🤖 AI Summary
This study addresses the automatic parsing of English sentences into Unified Meaning Representations (UMRs), a graph-based semantic formalism critical for large-scale semantic annotation, low-resource language processing, and interpretable semantic analysis. We propose two text-to-UMR parsing approaches: (1) fine-tuning an Abstract Meaning Representation (AMR) parser, and (2) integrating universal dependency parsing with semantic structure mapping. These are unified within an end-to-end framework, SETUP. To enhance structural fidelity and alignment accuracy, we introduce a joint optimization objective combining AnCast (for node-level concept alignment) and SMATCH++ (for graph-level structural matching).

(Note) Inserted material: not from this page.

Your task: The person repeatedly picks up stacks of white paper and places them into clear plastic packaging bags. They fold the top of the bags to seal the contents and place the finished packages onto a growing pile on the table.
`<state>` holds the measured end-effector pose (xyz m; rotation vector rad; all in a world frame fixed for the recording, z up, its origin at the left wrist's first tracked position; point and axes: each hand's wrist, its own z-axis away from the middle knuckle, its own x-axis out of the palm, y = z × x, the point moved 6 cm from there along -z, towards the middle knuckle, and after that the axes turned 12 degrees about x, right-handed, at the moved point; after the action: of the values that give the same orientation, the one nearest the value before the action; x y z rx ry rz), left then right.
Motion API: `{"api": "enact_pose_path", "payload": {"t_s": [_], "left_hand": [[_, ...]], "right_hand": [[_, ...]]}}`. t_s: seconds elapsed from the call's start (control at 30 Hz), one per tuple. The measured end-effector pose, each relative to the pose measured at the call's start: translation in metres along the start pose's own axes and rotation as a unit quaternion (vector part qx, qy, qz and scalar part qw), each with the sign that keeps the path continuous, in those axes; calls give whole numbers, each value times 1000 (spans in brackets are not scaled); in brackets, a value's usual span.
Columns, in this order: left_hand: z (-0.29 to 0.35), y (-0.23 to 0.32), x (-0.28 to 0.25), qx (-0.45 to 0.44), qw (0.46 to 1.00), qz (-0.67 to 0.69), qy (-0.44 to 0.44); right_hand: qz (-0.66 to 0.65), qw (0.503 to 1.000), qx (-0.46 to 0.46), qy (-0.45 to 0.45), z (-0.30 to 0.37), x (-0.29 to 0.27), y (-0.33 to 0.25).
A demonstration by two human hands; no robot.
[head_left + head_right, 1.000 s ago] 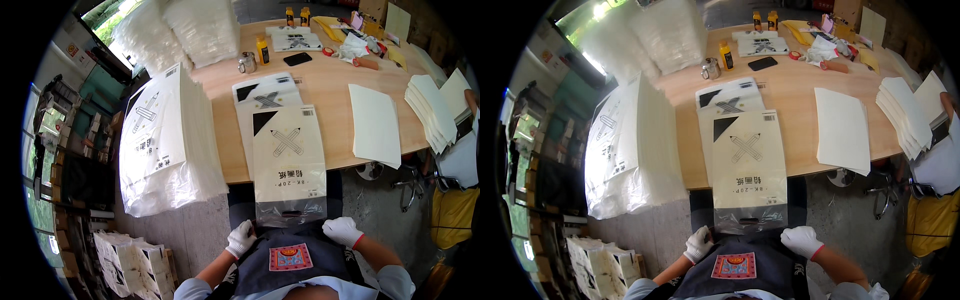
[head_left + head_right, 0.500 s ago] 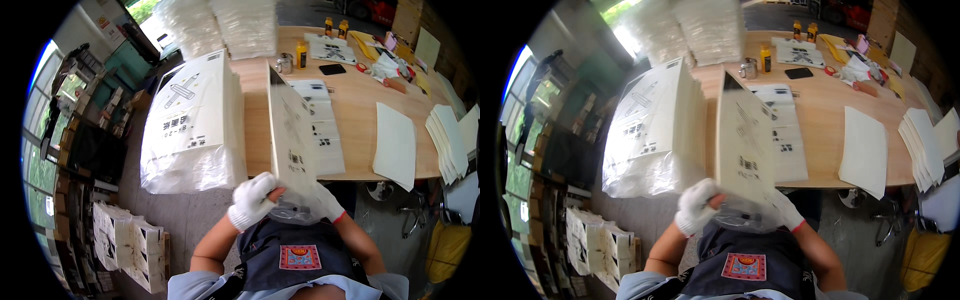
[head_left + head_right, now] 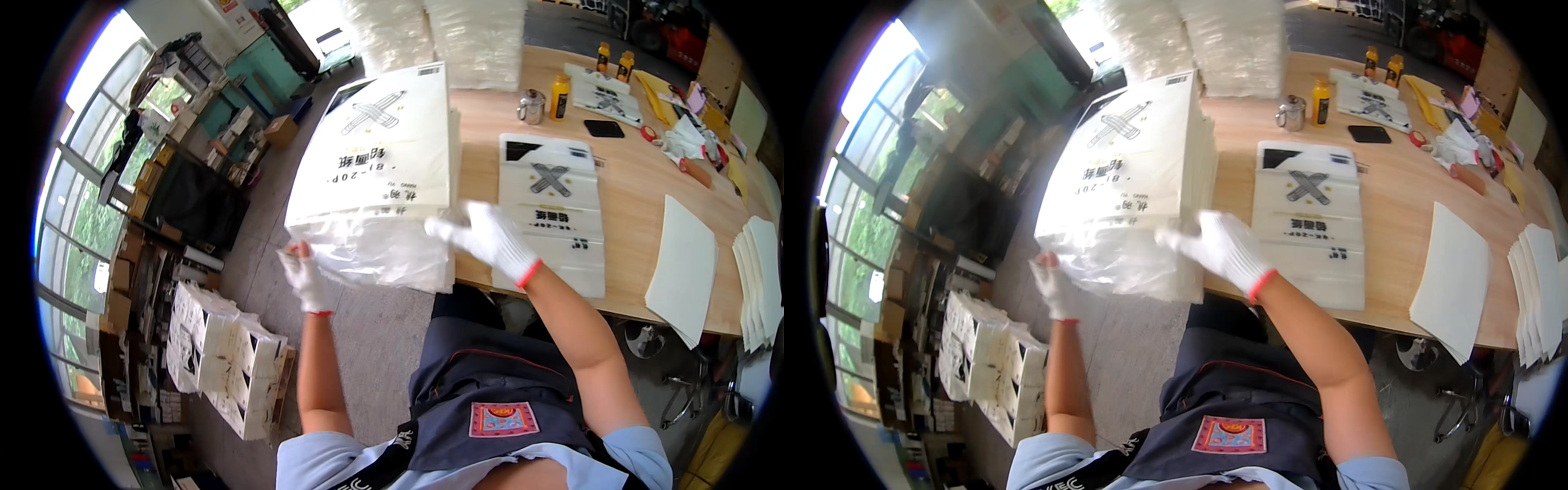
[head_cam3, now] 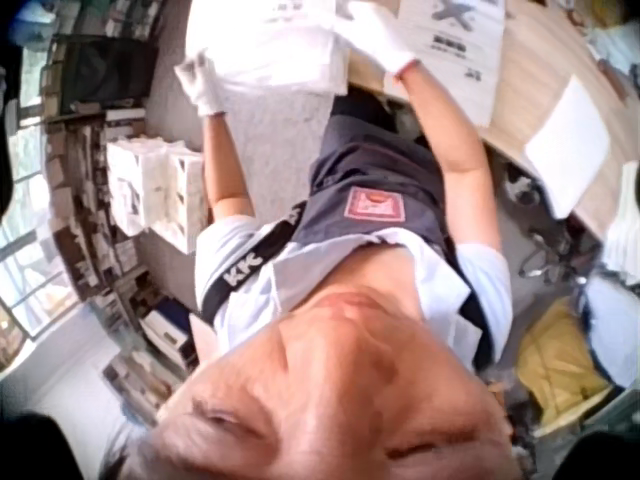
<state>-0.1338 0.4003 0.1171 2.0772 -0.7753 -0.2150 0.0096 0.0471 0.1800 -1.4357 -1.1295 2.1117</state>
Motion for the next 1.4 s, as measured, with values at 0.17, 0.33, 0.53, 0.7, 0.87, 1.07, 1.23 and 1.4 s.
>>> {"api": "enact_pose_path", "payload": {"t_s": [0.17,0.33,0.53,0.7,0.87,1.07,1.23,1.4], "left_hand": [[217,-107,30,-348,921,38,-173],[280,30,225,-72,784,-71,-613],[283,37,360,117,728,-192,-648],[293,-10,389,72,626,-206,-749],[271,-3,382,24,702,-128,-700],[256,36,401,169,725,-106,-659],[221,31,424,-117,832,164,-516],[177,80,410,-245,816,246,-462]], "right_hand": [[64,979,70,-181,79,62,106],[37,962,203,-179,143,73,209],[-36,962,253,-94,174,52,243],[-84,955,277,-57,188,45,253],[-324,916,234,-22,169,27,260],[-125,936,192,268,74,-28,265],[-209,928,255,173,30,-14,327],[63,933,325,140,103,-42,306]]}}
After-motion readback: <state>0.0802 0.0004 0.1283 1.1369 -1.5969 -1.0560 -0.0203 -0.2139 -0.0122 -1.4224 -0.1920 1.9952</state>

Evaluated on standard benchmarks, our models achieve scores of 84 and 91, respectively—substantially outperforming prior baselines. This work constitutes the first high-accuracy, scalable solution for automatic UMR parsing, establishing a practical and efficient pathway toward cross-lingual semantic unification.
📝 Abstract
Uniform Meaning Representation (UMR) is a novel graph-based semantic representation which captures the core meaning of a text, with flexibility incorporated into the annotation schema such that the breadth of the world's languages can be annotated (including low-resource languages). While UMR shows promise in enabling language documentation, improving low-resource language technologies, and adding interpretability, the downstream applications of UMR can only be fully explored when text-to-UMR parsers enable the automatic large-scale production of accurate UMR graphs at test time. Prior work on text-to-UMR parsing is limited to date. In this paper, we introduce two methods for English text-to-UMR parsing, one of which fine-tunes existing parsers for Abstract Meaning Representation and the other, which leverages a converter from Universal Dependencies, using prior work as a baseline. Our best-performing model, which we call SETUP, achieves an AnCast score of 84 and a SMATCH++ score of 91, indicating substantial gains towards automatic UMR parsing.